**Available records:**
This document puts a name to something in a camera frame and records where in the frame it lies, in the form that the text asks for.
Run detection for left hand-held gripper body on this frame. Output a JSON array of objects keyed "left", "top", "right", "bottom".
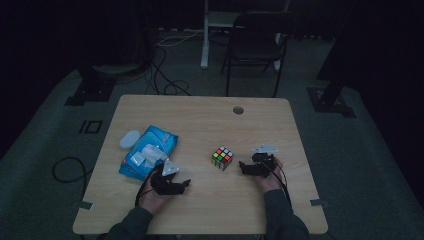
[{"left": 150, "top": 158, "right": 186, "bottom": 196}]

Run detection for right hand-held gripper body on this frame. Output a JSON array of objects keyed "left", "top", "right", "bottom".
[{"left": 251, "top": 144, "right": 279, "bottom": 178}]

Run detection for multicoloured puzzle cube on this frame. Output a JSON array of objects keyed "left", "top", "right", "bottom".
[{"left": 211, "top": 145, "right": 235, "bottom": 172}]

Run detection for white wet wipe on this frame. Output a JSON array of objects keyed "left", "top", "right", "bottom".
[{"left": 141, "top": 144, "right": 168, "bottom": 167}]

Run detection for blue wet wipes packet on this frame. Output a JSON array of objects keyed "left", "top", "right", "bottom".
[{"left": 118, "top": 125, "right": 179, "bottom": 182}]

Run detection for person's right hand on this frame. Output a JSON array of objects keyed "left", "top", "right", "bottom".
[{"left": 254, "top": 157, "right": 284, "bottom": 194}]

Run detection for person's left hand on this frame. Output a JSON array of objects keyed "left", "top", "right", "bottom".
[{"left": 138, "top": 186, "right": 174, "bottom": 214}]

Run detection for white oval plastic lid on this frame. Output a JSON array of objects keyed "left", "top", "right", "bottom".
[{"left": 119, "top": 129, "right": 142, "bottom": 149}]

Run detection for black stand base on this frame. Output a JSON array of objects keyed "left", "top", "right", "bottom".
[
  {"left": 64, "top": 64, "right": 118, "bottom": 107},
  {"left": 306, "top": 43, "right": 357, "bottom": 118}
]

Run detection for black folding chair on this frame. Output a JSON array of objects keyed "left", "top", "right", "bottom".
[{"left": 221, "top": 11, "right": 299, "bottom": 98}]

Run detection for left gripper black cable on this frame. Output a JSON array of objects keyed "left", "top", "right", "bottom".
[{"left": 134, "top": 169, "right": 158, "bottom": 208}]

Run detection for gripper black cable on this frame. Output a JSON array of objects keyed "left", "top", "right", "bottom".
[
  {"left": 134, "top": 169, "right": 158, "bottom": 208},
  {"left": 263, "top": 159, "right": 293, "bottom": 208}
]

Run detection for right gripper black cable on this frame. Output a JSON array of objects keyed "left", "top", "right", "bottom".
[{"left": 263, "top": 159, "right": 293, "bottom": 208}]

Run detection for black floor cables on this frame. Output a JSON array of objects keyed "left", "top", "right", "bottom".
[{"left": 144, "top": 44, "right": 193, "bottom": 97}]

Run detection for black looped floor cable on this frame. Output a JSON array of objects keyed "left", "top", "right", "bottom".
[{"left": 51, "top": 156, "right": 93, "bottom": 198}]

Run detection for white floor cable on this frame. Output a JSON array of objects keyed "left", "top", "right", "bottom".
[{"left": 156, "top": 29, "right": 205, "bottom": 47}]

**Prompt:** Leaving out any images, restate every record word for word.

**Your solution:**
This document puts a name to something in a camera frame and records where in the frame it lies, in the form that the text asks for.
Run detection for left hand-held gripper body on this frame. Output a JSON array of objects keyed "left", "top", "right", "bottom".
[{"left": 150, "top": 158, "right": 186, "bottom": 196}]

Run detection for right hand-held gripper body on this frame. Output a JSON array of objects keyed "left", "top", "right", "bottom".
[{"left": 251, "top": 144, "right": 279, "bottom": 178}]

Run detection for multicoloured puzzle cube on this frame. Output a JSON array of objects keyed "left", "top", "right", "bottom".
[{"left": 211, "top": 145, "right": 235, "bottom": 172}]

Run detection for white wet wipe on this frame. Output a JSON array of objects keyed "left", "top", "right", "bottom".
[{"left": 141, "top": 144, "right": 168, "bottom": 167}]

Run detection for blue wet wipes packet on this frame. Output a JSON array of objects keyed "left", "top", "right", "bottom".
[{"left": 118, "top": 125, "right": 179, "bottom": 182}]

Run detection for person's right hand on this frame. Output a JSON array of objects keyed "left", "top", "right", "bottom".
[{"left": 254, "top": 157, "right": 284, "bottom": 194}]

Run detection for person's left hand on this frame. Output a JSON array of objects keyed "left", "top", "right", "bottom".
[{"left": 138, "top": 186, "right": 174, "bottom": 214}]

Run detection for white oval plastic lid on this frame. Output a JSON array of objects keyed "left", "top", "right", "bottom".
[{"left": 119, "top": 129, "right": 142, "bottom": 149}]

Run detection for black stand base on this frame. Output a JSON array of objects keyed "left", "top", "right", "bottom".
[
  {"left": 64, "top": 64, "right": 118, "bottom": 107},
  {"left": 306, "top": 43, "right": 357, "bottom": 118}
]

Run detection for black folding chair on this frame. Output a JSON array of objects keyed "left", "top", "right", "bottom".
[{"left": 221, "top": 11, "right": 299, "bottom": 98}]

Run detection for left gripper black cable on this frame. Output a JSON array of objects keyed "left", "top", "right", "bottom".
[{"left": 134, "top": 169, "right": 158, "bottom": 208}]

Run detection for gripper black cable on this frame. Output a JSON array of objects keyed "left", "top", "right", "bottom".
[
  {"left": 134, "top": 169, "right": 158, "bottom": 208},
  {"left": 263, "top": 159, "right": 293, "bottom": 208}
]

Run detection for right gripper black cable on this frame. Output a JSON array of objects keyed "left", "top", "right", "bottom".
[{"left": 263, "top": 159, "right": 293, "bottom": 208}]

Run detection for black floor cables on this frame. Output a JSON array of objects keyed "left", "top", "right", "bottom".
[{"left": 144, "top": 44, "right": 193, "bottom": 97}]

Run detection for black looped floor cable on this frame. Output a JSON array of objects keyed "left", "top", "right", "bottom".
[{"left": 51, "top": 156, "right": 93, "bottom": 198}]

Run detection for white floor cable on this frame. Output a JSON array of objects keyed "left", "top", "right", "bottom".
[{"left": 156, "top": 29, "right": 205, "bottom": 47}]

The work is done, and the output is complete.